L/é : Bonne question ! Que répondriez-vous ?
R. A.-H. :
Nous restons coincés entre la Suède et la Russie. En Finlande, apprendre le suédois est obligatoire. Mais nous avons encore peur d’apprendre le russe. A l’école, personne ne le veut. Ma génération commence seulement à s’intéresser à la Seconde guerre mondiale, à en parler. Auparavant c’était tabou. D’ailleurs c’est vraiment intéressant d’habiter ici en Basse-Normandie. Le souvenir de la guerre est très présent ici. Collectivement et dans chaque famille aussi. Comme en Finlande.

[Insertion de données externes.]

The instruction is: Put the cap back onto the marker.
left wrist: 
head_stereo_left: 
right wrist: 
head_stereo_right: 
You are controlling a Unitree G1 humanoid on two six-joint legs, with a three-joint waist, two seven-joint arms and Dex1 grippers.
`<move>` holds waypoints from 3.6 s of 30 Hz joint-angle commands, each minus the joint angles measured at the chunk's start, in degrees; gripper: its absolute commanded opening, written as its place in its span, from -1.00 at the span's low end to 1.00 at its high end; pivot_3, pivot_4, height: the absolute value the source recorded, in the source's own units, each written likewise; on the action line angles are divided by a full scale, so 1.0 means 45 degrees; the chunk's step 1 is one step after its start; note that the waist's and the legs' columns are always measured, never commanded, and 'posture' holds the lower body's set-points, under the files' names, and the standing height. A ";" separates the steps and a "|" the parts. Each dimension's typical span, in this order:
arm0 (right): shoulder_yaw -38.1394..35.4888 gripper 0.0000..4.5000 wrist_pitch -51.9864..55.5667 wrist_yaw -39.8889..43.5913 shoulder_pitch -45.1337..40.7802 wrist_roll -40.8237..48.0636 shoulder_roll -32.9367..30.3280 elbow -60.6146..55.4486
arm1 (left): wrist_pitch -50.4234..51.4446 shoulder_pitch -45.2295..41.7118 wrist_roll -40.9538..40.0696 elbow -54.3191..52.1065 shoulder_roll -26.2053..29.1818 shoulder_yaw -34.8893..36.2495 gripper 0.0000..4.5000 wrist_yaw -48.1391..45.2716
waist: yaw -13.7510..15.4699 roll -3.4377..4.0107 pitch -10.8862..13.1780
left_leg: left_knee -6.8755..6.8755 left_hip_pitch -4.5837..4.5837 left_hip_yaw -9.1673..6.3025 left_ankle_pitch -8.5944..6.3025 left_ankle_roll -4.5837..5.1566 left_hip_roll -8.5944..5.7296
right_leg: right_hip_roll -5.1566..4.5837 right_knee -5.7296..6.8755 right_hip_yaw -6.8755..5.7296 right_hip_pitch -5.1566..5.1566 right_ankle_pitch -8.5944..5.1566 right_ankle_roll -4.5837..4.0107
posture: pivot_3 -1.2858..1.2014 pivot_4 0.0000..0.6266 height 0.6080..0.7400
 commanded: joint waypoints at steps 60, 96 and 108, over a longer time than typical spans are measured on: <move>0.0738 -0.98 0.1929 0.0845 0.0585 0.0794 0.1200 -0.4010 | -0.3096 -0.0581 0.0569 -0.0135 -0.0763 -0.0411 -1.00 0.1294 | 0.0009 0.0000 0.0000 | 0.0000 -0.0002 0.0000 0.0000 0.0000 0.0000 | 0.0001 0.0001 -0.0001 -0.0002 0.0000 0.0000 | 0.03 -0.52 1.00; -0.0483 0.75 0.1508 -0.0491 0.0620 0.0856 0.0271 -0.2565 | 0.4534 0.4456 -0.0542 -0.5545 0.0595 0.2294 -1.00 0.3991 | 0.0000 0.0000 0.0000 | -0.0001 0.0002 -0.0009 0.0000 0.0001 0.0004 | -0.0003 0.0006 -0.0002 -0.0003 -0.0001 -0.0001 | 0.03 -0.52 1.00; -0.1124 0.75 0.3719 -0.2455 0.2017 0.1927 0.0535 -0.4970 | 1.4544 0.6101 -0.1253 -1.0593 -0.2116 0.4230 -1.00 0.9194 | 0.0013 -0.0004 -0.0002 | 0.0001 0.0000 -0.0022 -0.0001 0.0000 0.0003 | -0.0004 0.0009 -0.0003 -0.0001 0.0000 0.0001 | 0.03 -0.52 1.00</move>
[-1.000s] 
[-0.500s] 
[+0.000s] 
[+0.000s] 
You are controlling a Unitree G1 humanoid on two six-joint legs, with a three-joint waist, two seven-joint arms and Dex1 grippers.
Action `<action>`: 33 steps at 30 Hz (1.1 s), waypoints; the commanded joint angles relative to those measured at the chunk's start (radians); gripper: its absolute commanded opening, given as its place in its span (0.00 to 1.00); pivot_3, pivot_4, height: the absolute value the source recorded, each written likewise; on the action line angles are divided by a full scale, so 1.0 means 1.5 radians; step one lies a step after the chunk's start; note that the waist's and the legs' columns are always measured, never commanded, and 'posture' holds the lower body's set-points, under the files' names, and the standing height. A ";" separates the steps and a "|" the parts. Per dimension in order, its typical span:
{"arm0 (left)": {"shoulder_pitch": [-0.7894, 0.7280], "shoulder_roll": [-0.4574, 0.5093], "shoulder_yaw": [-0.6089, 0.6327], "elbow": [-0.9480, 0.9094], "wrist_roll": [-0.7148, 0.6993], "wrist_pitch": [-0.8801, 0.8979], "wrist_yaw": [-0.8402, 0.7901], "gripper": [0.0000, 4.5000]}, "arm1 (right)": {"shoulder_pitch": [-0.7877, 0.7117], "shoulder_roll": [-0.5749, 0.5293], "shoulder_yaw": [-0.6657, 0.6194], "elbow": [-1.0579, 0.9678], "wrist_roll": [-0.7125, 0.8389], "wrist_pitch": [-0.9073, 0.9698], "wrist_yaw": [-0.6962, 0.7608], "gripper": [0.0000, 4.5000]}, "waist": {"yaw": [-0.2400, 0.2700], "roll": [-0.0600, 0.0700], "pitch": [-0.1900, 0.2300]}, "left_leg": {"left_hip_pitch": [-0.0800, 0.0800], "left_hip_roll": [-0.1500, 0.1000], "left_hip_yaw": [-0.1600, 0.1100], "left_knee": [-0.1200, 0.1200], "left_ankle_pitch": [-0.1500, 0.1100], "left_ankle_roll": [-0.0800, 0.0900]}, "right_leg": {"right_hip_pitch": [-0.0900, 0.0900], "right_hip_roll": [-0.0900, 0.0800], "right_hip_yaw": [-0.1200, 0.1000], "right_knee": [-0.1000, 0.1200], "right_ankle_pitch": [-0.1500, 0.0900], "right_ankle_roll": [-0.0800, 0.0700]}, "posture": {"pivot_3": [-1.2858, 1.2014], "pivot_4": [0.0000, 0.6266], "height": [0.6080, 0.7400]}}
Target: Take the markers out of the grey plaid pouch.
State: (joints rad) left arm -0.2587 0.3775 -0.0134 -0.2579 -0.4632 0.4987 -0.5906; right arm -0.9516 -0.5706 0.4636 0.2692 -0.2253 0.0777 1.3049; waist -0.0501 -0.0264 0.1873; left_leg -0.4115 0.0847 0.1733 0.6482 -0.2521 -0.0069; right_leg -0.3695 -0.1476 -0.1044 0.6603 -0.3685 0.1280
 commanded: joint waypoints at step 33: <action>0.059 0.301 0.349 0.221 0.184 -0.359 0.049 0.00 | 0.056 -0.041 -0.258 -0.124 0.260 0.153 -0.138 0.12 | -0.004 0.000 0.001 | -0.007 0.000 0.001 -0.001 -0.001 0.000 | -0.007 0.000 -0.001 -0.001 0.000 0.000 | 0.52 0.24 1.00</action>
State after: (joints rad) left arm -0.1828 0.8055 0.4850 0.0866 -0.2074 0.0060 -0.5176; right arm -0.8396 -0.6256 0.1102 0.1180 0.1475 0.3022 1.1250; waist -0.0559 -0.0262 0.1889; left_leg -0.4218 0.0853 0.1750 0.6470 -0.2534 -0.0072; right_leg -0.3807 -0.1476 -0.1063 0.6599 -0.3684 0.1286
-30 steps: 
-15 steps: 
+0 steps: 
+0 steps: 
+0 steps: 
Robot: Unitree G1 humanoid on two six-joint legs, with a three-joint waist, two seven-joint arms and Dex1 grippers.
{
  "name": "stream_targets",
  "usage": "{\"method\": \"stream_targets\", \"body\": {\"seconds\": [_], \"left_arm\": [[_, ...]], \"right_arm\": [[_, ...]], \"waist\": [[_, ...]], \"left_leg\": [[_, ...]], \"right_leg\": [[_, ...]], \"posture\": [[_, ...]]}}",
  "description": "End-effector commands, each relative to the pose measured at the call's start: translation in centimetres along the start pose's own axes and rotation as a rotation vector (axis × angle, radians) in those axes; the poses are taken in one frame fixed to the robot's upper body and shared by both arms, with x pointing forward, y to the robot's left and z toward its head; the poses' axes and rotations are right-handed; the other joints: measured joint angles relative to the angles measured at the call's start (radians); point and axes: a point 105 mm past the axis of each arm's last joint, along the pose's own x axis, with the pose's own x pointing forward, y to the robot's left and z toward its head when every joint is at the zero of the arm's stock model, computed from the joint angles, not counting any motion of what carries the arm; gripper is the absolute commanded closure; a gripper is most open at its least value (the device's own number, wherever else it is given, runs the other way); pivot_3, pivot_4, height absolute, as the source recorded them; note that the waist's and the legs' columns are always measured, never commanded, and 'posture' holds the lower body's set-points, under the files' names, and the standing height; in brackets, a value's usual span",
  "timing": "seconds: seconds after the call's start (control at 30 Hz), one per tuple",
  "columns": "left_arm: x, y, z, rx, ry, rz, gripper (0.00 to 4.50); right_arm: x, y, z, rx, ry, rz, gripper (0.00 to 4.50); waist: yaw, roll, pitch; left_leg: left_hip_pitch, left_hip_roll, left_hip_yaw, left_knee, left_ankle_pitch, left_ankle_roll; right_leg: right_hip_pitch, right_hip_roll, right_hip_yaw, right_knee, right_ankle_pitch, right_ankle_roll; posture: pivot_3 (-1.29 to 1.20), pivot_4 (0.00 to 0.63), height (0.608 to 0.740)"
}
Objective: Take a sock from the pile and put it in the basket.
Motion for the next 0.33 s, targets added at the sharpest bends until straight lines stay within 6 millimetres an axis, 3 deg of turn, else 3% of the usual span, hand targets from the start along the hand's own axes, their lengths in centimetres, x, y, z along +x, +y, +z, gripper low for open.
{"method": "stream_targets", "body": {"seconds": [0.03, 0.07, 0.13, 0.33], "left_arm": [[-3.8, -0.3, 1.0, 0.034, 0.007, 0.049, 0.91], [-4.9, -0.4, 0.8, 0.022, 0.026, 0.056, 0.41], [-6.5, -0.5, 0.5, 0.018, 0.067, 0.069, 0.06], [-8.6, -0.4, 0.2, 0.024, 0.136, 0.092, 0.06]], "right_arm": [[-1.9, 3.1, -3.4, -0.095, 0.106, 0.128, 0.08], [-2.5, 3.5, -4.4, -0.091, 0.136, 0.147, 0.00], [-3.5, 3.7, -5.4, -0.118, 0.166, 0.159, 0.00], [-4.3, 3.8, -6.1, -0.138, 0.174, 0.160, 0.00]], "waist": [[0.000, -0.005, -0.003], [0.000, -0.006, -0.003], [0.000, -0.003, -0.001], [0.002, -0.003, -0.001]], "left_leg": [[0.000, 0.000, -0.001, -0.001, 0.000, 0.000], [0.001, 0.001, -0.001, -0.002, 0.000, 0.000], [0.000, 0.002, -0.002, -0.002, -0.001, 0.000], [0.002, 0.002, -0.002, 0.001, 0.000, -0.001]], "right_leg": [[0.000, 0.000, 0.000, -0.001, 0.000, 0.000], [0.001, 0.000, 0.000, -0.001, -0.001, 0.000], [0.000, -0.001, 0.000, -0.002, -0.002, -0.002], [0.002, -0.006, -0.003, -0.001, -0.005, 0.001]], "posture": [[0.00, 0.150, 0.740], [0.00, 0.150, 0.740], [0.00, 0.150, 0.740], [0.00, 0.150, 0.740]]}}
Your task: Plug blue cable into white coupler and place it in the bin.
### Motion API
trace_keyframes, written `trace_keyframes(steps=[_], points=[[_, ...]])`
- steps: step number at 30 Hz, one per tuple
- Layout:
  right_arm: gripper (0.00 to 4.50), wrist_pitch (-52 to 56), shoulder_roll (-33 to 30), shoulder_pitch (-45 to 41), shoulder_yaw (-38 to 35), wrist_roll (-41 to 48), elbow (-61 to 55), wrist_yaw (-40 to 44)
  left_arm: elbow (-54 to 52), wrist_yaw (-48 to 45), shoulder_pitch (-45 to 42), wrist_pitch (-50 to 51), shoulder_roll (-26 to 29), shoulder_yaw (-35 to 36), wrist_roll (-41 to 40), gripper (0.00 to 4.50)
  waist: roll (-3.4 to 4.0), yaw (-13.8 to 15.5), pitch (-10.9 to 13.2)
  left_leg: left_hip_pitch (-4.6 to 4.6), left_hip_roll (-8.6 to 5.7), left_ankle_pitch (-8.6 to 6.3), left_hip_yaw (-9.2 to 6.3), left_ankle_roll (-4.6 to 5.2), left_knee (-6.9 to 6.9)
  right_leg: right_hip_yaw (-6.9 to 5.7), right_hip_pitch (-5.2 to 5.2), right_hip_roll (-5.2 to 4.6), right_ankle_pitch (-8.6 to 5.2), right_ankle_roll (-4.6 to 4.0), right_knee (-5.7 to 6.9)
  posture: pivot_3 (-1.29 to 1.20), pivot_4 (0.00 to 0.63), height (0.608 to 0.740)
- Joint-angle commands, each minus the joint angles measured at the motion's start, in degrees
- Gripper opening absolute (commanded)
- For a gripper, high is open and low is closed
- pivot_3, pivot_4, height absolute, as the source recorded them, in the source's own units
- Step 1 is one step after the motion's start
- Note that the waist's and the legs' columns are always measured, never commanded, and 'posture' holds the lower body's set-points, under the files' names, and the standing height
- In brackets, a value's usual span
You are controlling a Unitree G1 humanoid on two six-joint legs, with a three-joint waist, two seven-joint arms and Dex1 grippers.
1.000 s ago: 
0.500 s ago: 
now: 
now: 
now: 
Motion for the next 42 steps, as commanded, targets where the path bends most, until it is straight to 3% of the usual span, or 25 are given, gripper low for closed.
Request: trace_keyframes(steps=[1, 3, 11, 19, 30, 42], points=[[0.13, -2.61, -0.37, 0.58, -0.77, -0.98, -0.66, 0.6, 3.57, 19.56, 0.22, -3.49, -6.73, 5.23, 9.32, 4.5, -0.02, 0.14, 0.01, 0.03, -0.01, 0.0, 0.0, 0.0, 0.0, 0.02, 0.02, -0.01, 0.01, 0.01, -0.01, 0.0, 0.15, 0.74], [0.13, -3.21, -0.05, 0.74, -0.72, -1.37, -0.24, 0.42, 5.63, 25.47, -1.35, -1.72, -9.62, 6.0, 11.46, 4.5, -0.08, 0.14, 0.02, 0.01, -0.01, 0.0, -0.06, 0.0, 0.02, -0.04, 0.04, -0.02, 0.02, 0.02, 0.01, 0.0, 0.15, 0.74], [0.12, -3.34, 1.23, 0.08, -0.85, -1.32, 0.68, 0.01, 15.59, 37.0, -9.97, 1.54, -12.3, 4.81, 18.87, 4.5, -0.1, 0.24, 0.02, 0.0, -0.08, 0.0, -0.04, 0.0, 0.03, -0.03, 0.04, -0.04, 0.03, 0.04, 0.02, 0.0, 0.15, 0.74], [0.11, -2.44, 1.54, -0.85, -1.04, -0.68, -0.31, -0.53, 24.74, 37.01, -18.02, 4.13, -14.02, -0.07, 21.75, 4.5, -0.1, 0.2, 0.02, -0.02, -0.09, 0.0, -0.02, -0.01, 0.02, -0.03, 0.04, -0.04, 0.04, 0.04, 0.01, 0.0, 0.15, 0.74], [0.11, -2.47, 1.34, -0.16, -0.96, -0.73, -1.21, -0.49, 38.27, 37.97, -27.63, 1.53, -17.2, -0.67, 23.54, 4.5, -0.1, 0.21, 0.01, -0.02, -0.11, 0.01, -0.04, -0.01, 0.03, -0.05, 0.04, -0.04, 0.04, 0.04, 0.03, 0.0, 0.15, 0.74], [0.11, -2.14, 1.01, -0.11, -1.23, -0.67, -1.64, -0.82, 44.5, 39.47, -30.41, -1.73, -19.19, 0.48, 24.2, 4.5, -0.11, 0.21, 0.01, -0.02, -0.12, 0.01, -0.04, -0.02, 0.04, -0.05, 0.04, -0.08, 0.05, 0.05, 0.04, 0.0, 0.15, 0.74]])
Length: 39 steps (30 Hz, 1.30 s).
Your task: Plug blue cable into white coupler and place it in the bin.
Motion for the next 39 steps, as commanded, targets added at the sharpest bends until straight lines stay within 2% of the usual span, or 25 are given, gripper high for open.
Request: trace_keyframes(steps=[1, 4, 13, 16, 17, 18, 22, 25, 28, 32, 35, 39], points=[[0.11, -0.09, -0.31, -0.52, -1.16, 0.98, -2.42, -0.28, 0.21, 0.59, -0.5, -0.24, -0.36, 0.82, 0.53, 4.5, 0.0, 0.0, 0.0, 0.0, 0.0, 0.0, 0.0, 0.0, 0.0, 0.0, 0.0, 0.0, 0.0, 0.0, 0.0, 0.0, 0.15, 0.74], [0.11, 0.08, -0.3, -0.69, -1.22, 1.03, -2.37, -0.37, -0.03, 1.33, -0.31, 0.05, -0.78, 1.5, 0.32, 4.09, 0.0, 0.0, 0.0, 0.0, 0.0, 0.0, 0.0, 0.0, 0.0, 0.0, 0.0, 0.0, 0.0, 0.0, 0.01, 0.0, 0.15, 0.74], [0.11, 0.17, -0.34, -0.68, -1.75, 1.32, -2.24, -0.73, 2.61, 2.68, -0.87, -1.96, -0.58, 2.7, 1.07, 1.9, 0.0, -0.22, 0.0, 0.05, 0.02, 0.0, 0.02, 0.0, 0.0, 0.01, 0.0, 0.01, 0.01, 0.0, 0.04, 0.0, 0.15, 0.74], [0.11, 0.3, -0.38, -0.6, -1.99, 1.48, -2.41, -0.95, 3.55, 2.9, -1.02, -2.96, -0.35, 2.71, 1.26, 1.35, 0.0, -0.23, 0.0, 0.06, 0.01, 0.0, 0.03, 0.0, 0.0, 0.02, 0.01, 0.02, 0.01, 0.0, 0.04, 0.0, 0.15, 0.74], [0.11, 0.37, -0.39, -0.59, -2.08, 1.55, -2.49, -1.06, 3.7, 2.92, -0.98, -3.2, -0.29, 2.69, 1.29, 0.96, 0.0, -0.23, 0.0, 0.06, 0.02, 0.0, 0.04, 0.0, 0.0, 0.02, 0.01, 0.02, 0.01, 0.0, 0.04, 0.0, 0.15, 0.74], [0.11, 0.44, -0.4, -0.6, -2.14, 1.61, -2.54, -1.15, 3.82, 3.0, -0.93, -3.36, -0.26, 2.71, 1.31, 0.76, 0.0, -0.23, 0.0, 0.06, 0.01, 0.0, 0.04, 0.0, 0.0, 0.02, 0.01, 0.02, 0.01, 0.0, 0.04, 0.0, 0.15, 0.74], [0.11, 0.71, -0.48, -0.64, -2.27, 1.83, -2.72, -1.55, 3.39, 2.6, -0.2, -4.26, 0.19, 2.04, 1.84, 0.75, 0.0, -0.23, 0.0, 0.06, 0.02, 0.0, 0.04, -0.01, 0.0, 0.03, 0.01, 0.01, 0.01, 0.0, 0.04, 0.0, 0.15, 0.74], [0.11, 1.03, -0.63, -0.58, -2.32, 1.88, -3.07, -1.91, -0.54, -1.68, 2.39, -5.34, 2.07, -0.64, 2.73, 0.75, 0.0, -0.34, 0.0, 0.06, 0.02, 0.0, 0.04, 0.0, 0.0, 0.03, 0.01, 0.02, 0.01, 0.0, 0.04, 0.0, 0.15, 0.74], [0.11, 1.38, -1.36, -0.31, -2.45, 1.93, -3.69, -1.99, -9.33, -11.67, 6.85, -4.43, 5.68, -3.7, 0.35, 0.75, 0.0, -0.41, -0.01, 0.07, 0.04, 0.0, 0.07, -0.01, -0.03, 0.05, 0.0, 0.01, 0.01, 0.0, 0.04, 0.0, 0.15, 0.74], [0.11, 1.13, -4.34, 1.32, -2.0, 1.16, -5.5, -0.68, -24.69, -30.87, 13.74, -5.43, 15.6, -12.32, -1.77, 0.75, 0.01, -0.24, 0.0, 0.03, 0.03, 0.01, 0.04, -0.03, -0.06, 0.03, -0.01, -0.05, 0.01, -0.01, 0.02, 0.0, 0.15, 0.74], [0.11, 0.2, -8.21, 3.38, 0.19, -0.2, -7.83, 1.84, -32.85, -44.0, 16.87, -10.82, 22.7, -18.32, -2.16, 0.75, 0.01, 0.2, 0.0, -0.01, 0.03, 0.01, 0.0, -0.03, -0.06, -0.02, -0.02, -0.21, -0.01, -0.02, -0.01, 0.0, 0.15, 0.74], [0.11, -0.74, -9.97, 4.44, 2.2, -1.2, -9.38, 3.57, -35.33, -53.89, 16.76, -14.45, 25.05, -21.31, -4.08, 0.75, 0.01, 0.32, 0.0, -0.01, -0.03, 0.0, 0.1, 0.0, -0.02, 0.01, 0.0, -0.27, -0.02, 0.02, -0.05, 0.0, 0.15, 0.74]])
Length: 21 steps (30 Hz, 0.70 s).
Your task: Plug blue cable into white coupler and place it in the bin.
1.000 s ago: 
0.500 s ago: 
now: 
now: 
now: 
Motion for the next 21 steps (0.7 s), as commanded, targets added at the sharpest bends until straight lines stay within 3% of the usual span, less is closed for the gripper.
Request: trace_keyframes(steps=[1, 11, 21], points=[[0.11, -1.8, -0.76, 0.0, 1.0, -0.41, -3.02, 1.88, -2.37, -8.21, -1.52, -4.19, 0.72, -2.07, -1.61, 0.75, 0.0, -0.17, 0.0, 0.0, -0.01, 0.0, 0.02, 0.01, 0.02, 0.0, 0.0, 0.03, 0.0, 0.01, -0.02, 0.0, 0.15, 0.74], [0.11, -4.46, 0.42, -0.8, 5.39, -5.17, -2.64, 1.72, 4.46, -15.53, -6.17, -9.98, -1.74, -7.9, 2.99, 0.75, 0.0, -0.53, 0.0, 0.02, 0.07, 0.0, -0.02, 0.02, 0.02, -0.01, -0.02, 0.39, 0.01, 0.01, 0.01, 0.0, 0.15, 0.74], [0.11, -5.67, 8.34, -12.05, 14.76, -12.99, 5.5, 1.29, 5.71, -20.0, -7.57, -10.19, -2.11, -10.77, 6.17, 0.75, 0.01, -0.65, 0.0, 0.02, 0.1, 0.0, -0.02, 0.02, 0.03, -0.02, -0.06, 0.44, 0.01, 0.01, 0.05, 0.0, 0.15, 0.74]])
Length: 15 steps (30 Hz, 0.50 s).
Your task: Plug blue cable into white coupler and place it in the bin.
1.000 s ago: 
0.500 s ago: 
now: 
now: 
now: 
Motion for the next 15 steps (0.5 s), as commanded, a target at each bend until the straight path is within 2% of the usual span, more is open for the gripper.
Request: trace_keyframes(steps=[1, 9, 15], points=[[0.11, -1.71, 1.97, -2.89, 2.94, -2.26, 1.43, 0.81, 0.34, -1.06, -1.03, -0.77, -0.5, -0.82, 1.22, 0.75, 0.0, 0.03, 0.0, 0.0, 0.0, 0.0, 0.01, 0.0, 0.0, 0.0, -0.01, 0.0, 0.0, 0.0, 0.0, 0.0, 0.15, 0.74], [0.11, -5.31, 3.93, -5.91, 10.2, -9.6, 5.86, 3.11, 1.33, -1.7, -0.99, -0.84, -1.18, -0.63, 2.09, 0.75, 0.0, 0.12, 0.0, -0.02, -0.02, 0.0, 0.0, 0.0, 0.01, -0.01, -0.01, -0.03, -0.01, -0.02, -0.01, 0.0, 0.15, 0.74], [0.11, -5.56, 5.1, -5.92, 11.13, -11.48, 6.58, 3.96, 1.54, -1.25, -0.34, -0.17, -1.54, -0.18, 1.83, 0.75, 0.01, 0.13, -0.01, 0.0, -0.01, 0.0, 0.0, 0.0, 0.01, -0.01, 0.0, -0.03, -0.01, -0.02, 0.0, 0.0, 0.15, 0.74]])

L/é : Vous vivez maintenant depuis quelques années en France. Est-ce que l’éloignement a modifié votre regard sur la Finlande et sur votre langue ?
R. A.-H. :
Mon esprit et ma tête sont toujours en Finlande ! Mais c’est ce que je suis ! Un écrivain finlandais ! J’y retourne souvent, quatre à cinq fois par an.  Et je suis en contact tous les jours avec ma famille, mes amis. Internet facilite les choses. Lorsque je suis arrivée en France, je ne parlais pas un mot de français. J’étais comme une enfant qui ne comprend pas la langue des gens autour d’elle. Presque comme une autiste. Mais c’était intéressant. Aujourd’hui, c’est différent. J’apprends le français, je veux le comprendre et le parler encore mieux, mon enfant apprend le finnois et le français simultanément. Mais le finnois reste mon amour ! Je résiste un peu aussi… Pourtant, je ne peux pas perdre ma langue, à mon âge ce n’est plus possible ! Au fond de moi, je crois que je veux préserver mon identité.